Task brief: Report back every line below that carries the word "gripper".

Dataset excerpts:
********
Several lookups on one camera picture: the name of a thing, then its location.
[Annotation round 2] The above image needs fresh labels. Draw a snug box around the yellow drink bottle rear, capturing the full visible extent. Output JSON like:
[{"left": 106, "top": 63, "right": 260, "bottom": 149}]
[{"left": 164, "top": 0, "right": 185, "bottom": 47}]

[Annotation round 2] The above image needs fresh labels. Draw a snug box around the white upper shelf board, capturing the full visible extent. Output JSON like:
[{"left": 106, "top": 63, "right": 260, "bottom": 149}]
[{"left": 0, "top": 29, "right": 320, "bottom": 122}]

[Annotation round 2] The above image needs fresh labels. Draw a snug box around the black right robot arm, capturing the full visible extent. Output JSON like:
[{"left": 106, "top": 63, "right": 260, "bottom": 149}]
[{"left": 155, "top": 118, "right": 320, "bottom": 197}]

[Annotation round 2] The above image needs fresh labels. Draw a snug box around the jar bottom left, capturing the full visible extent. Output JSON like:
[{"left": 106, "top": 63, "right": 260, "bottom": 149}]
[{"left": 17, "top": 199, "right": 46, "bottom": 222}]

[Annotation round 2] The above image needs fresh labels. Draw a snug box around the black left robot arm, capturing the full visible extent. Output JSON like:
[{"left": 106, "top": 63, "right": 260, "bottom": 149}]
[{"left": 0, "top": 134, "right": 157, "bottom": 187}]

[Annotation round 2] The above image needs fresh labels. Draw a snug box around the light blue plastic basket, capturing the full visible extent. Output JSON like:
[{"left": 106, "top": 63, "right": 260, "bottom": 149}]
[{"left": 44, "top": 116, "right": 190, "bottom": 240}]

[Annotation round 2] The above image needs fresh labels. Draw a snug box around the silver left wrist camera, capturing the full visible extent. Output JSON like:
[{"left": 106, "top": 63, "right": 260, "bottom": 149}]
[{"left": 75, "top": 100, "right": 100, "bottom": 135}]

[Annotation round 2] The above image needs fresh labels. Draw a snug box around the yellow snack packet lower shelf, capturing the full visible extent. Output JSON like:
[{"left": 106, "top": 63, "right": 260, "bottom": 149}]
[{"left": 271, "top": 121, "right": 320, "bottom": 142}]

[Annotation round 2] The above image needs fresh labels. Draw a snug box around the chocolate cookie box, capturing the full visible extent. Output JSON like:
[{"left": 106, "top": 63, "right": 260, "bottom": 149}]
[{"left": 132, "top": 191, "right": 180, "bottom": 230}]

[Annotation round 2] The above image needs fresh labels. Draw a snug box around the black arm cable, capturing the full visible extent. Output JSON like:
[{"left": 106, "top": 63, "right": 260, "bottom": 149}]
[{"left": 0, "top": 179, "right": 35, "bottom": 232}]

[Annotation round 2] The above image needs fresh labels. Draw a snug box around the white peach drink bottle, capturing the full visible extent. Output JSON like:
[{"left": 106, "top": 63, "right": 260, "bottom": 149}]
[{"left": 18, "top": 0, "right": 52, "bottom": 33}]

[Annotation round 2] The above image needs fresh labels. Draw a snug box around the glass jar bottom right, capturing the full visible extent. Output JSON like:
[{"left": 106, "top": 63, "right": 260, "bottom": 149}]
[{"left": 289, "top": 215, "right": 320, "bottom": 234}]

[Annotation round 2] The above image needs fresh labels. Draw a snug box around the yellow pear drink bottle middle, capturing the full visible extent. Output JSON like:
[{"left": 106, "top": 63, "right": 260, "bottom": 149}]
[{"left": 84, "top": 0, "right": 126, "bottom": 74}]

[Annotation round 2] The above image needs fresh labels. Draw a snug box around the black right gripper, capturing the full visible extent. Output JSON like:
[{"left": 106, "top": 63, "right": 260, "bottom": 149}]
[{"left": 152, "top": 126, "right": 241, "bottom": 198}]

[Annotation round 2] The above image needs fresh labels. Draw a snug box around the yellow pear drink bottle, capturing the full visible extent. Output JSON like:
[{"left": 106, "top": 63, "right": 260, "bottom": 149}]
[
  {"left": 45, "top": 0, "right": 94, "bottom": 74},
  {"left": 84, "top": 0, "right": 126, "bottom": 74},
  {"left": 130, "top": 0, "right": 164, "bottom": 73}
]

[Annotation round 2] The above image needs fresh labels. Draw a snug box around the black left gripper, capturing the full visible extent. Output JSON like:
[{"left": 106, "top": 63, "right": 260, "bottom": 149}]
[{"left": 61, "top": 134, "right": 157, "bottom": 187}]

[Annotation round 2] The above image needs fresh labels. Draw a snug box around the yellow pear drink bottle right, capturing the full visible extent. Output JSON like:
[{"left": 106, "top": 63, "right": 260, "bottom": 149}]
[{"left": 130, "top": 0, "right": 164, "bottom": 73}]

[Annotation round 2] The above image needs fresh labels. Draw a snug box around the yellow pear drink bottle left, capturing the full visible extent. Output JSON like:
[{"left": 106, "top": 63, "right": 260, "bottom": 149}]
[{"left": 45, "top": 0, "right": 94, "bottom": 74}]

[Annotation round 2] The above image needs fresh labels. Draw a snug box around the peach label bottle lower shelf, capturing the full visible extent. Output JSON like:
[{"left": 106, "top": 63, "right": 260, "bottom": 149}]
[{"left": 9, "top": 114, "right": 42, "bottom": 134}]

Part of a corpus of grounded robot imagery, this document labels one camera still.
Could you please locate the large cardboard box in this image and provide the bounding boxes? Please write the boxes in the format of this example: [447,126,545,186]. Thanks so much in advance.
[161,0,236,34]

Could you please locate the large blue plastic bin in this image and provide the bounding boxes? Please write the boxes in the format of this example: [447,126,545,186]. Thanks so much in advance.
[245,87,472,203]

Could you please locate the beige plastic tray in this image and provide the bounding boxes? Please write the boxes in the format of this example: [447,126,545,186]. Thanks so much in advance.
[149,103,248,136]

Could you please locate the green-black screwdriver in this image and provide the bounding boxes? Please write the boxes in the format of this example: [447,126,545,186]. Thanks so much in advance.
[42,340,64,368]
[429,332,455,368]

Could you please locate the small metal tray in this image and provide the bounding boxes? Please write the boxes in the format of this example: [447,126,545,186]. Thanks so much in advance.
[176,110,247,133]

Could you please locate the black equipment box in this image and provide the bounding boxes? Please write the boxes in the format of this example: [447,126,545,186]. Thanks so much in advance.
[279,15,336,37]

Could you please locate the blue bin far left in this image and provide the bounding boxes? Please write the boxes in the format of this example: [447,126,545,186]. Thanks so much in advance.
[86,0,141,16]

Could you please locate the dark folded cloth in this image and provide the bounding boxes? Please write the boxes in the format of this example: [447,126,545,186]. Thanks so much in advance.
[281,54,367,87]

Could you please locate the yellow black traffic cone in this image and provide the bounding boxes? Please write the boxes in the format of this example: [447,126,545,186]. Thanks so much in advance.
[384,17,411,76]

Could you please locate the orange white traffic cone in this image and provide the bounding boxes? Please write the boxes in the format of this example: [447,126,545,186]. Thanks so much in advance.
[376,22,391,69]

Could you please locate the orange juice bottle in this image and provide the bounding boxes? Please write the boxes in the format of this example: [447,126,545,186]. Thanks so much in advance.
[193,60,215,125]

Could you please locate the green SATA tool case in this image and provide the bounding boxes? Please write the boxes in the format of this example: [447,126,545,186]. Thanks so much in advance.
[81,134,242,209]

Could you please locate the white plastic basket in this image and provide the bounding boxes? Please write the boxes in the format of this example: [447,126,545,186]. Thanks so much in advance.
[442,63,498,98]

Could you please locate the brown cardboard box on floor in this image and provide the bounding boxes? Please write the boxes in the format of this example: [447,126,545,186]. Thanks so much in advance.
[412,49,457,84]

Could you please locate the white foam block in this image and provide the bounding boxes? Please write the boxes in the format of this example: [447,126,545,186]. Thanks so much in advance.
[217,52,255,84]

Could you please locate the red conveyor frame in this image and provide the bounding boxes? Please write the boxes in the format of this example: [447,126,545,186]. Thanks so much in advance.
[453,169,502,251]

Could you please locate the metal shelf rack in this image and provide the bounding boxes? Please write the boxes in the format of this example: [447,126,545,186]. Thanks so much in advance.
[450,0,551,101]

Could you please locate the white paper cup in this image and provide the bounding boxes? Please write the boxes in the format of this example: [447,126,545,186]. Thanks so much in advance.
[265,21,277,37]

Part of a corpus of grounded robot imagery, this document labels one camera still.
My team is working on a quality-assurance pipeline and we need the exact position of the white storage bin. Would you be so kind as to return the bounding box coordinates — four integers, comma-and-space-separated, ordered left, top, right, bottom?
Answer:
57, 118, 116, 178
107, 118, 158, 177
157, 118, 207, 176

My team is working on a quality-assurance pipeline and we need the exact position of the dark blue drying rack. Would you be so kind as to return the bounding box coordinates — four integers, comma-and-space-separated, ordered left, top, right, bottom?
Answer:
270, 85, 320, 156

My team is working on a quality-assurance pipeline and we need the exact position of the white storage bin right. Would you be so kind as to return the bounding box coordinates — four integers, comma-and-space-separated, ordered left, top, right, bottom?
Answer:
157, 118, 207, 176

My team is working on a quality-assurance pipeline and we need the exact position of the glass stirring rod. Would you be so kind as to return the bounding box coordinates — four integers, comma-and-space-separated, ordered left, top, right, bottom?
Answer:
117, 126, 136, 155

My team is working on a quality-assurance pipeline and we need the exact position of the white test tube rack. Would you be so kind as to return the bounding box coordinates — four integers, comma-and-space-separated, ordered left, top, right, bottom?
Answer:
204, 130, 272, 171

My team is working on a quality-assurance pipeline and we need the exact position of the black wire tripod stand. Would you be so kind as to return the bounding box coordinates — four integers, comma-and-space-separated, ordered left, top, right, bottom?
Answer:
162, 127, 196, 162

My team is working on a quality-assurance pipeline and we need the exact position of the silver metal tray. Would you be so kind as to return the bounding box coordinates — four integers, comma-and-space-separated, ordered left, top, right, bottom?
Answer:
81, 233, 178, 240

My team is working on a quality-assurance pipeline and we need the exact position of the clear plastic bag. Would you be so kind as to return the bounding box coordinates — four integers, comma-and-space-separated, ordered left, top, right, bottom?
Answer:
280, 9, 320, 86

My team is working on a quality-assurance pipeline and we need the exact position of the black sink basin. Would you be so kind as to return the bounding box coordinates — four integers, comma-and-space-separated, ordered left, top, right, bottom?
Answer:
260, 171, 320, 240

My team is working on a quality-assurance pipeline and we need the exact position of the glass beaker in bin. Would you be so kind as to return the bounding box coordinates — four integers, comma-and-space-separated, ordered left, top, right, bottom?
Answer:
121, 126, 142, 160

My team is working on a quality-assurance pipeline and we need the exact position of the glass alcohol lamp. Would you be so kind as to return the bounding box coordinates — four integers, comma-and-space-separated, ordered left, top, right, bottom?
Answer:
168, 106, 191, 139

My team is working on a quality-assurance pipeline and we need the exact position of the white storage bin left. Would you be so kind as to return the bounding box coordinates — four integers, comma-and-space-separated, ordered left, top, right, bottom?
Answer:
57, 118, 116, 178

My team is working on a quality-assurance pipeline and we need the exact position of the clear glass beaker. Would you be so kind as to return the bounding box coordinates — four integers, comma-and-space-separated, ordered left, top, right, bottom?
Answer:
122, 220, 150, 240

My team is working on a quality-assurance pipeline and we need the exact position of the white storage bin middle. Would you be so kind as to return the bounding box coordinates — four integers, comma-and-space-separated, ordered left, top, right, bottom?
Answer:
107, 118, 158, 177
********
Written reply:
[Annotation round 2] The above image needs fresh labels. Draw a snug box around the black right gripper, capturing the full visible extent. Output JSON like:
[Annotation round 2] The above image needs fresh labels. Draw a snug box around the black left gripper, capturing the full visible extent. Output JSON like:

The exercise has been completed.